À l’occasion du quinzième anniversaire de la publication du Rapport Mapping des Nations-Unies, le prix Nobel de la paix, Dr Denis Mukwege, a lancé un nouvel appel à la justice pour les millions de victimes des atrocités commises en République démocratique du Congo (RDC) entre 1993 et 2003.
Publié en 2010 par le Haut-Commissariat aux droits de l’homme (HCDH) malgré de fortes pressions diplomatiques, le Rapport Mapping documente 617 incidents violents, impliquant des crimes qui pourraient être qualifiés de crimes de guerre, de crimes contre l’humanité, voire de crimes de génocide. Selon Mukwege, l’absence de volonté politique pour mettre en œuvre ses recommandations a permis la poursuite des violences et la consolidation de l’impunité.
« Quinze ans après, aucune initiative sérieuse n’a été menée pour engager des poursuites, établir la vérité et réformer les institutions. Les responsables des crimes les plus graves ne doivent plus être récompensés par des amnisties ou des promotions», a déclaré le gynécologue Congolais.
Mukwege a également dénoncé de graves soupçons de corruption au sein du Fonds national de réparation des victimes (FONAREV) et du Fonds spécial FRIVAO, destiné à indemniser les victimes des crimes commis par l’Ouganda, conformément à l’arrêt de la Cour internationale de justice (CIJ) de février 2022. Il a exigé des enquêtes indépendantes pour restaurer la crédibilité de ces mécanismes.
« Un double standard international »
Dans sa déclaration, le Dr Mukwege a pointé du doigt l’attitude de la communauté internationale, accusée de fermer les yeux sur les crimes Congolais.
« Le système de double standard mine la crédibilité des Nations Unies et nourrit la répétition des atrocités de masse », a-t-il affirmé, qu'il rappelant la résurgence du M23, qu’il accuse d’être dirigé par l’armée Rwandaise.
Selon lui, après plus de 25 ans de présence de la MONUSCO, l’approche sécuritaire a échoué.

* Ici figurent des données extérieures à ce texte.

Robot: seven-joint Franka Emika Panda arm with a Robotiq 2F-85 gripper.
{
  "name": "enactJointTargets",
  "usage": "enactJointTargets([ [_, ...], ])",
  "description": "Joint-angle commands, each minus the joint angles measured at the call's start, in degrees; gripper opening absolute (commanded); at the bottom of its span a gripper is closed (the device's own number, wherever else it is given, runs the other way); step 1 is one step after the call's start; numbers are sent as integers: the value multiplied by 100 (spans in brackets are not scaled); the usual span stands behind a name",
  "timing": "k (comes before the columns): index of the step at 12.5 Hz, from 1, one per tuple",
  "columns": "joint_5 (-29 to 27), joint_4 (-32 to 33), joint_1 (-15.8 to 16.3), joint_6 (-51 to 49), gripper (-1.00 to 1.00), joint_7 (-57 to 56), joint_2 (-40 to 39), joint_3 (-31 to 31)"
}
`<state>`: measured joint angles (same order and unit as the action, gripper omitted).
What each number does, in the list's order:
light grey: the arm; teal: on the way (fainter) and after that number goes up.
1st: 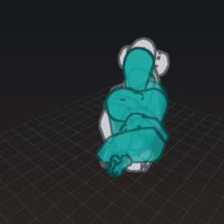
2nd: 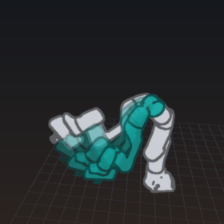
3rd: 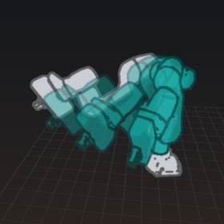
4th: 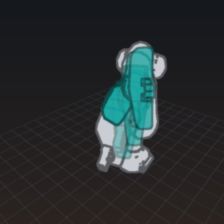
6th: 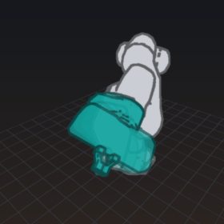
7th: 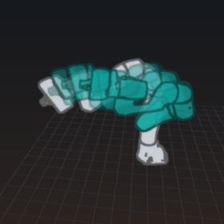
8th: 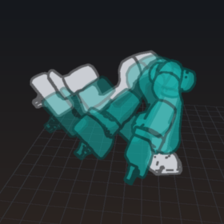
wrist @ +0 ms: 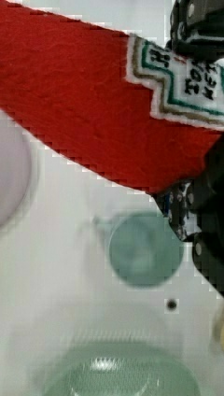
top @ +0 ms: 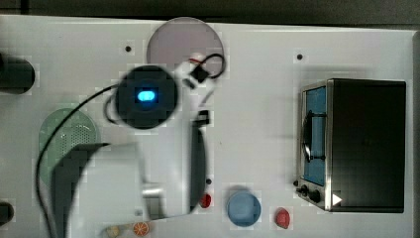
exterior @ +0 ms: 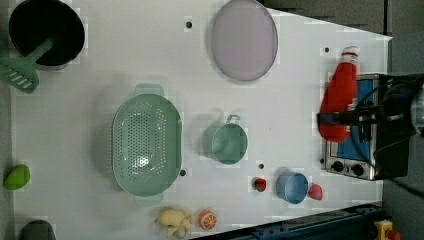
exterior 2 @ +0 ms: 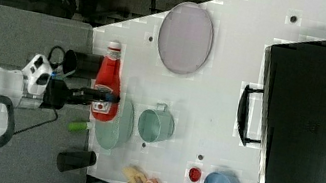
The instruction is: Pick Ketchup from the table and place it in strainer.
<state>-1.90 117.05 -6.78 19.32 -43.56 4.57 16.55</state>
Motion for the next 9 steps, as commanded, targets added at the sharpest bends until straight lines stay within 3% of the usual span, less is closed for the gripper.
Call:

Seule une justice transitionnelle crédible, combinant justice nationale, internationale et réformes institutionnelles, pourra briser le cycle des violences.
Un appel à un Tribunal spécial pour la RDC
D. Mukwege exhorte les autorités Congolaises à traduire en actes leurs récentes promesses en matière de lutte contre l’impunité. Il appelle à la création d’un Tribunal pénal spécial pour la RDC et de chambres spécialisées mixtes, tout en encourageant la Cour pénale internationale (CPI) et les juridictions nationales à user de la compétence universelle, comme dans le cas de Roger Lumbala en France.
Enfin, il a demandé que soit rendue publique la base de données confidentielle du HCDH, identifiant les auteurs présumés des crimes documentés.
« On ne construira pas la paix sur des mensonges et la mauvaise foi. Seule une justice indépendante et impartiale peut établir les responsabilités et garantir une paix durable en RDC », a conclu le prix Nobel.